With the fall of the Rialto gate, the British crown forces had secured an access point into the Union grounds. However, they still had to cross open terrain in order to attack Ceannt’s other positions within the complex. Commandant Ceannt and his men would ensure that every inch of the South Dublin Union would be contested, a tactic that resulted in no quarter being given by either side.
Chapter 3
Easter Monday, 24 April 1916
Afternoon
A squad of British troops was moving up along the southern wall of the Union, parallel to the canal. They planned to gain access to the Union grounds via the rear entrance (7) and sweep northwards towards the front entrance, clearing buildings of insurgents as they advanced. However, as they attempted to force open the southern gate, they came under a barrage of fire from the Volunteers in the Marrowbone Lane Distillery.

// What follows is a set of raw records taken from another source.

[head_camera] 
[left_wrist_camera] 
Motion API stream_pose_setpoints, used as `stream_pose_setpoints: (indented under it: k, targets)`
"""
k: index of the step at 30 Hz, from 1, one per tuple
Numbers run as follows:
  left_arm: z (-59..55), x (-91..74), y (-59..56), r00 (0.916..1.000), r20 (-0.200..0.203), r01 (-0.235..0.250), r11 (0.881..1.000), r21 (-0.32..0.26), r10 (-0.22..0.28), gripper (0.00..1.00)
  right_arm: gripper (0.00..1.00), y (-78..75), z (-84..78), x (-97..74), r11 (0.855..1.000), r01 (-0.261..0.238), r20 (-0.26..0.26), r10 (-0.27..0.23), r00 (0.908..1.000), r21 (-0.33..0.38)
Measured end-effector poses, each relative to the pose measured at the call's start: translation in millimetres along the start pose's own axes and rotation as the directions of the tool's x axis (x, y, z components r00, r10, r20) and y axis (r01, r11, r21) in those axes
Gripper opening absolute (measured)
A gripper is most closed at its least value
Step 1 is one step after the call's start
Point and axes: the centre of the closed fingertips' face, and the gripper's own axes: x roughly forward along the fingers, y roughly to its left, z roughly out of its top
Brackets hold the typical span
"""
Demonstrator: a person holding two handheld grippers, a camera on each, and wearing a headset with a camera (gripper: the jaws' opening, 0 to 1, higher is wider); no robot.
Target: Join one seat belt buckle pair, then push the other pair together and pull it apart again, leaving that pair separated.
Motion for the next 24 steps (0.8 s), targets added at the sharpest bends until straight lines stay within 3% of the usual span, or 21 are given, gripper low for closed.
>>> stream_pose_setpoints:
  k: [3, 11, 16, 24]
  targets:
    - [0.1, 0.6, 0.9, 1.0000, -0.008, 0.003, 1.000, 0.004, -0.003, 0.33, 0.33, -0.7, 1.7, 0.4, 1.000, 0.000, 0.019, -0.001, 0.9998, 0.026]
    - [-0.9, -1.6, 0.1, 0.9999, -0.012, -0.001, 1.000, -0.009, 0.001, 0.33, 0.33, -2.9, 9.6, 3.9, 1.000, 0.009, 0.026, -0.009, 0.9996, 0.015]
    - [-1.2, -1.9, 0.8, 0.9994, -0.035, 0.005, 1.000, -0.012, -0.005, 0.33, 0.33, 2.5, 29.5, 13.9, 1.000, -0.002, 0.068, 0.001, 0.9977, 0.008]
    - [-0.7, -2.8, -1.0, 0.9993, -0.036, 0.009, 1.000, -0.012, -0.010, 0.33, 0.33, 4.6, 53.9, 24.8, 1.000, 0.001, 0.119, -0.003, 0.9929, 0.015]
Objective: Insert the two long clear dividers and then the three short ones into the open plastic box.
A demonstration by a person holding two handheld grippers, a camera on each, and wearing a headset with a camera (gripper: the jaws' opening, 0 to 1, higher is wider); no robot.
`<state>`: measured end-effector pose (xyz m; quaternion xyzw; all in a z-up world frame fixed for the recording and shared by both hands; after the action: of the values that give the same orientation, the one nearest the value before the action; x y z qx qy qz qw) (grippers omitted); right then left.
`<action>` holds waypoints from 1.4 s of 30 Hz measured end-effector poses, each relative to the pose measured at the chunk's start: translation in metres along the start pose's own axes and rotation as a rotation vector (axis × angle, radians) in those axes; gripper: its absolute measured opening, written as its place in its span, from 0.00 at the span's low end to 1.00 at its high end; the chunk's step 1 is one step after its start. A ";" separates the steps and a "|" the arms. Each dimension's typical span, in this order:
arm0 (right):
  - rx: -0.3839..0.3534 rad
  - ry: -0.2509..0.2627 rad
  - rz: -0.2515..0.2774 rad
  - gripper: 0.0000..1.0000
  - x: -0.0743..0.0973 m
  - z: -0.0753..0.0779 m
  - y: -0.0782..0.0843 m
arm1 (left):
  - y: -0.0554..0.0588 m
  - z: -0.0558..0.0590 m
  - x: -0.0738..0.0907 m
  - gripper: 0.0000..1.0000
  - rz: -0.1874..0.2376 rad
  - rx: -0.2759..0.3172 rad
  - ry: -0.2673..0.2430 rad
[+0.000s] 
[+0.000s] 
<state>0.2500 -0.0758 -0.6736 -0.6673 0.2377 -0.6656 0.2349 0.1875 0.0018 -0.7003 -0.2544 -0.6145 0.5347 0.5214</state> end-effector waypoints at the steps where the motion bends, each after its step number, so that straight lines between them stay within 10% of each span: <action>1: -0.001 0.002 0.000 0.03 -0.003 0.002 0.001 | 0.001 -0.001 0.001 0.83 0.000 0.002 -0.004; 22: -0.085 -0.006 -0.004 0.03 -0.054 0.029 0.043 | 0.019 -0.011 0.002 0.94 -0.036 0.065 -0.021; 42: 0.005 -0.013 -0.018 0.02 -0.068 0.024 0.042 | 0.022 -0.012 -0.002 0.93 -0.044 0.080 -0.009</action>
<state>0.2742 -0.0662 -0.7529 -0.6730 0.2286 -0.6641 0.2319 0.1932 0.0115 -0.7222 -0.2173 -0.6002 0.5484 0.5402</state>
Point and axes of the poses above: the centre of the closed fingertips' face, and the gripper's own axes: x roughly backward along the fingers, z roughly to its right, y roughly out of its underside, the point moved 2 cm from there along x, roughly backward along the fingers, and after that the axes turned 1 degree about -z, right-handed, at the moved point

From his position on the top floor of the distillery, Volunteer Robert Holland was able to dominate the surrounding area for miles. He fired rapidly into the ranks of the soldiers who had taken up position at the Union’s southern gate. The large number of soldiers had made an easy target for Holland. Armed with a Howth Mauser rifle and a Lee Enfield rifle, he fired continuously into the ranks of the British soldiers. Josie O’Keeffe, a member of Cumann na mBan, the women’s organisation which worked closely with the Irish Volunteers, loaded the weapons and handed them to Holland, who used them with deadly accuracy.11
Caught in the open, the troops took cover along the bank of the canal and returned fire. Heavy casualties were inflicted on the attacking force and their dead and wounded littered the canal bank. A number of soldiers, pinned down by the accurate fire, attempted to scale the nine-foot wall that surrounded the Union. One soldier who managed to climb the wall, took up position behind a telegraph pole. As he raised his rifle to fire he was hit. His body fell from the wall and bounced off the canal bank before splashing into the water. An officer sitting on the wall, revolver in hand, was shot through the head and died instantly.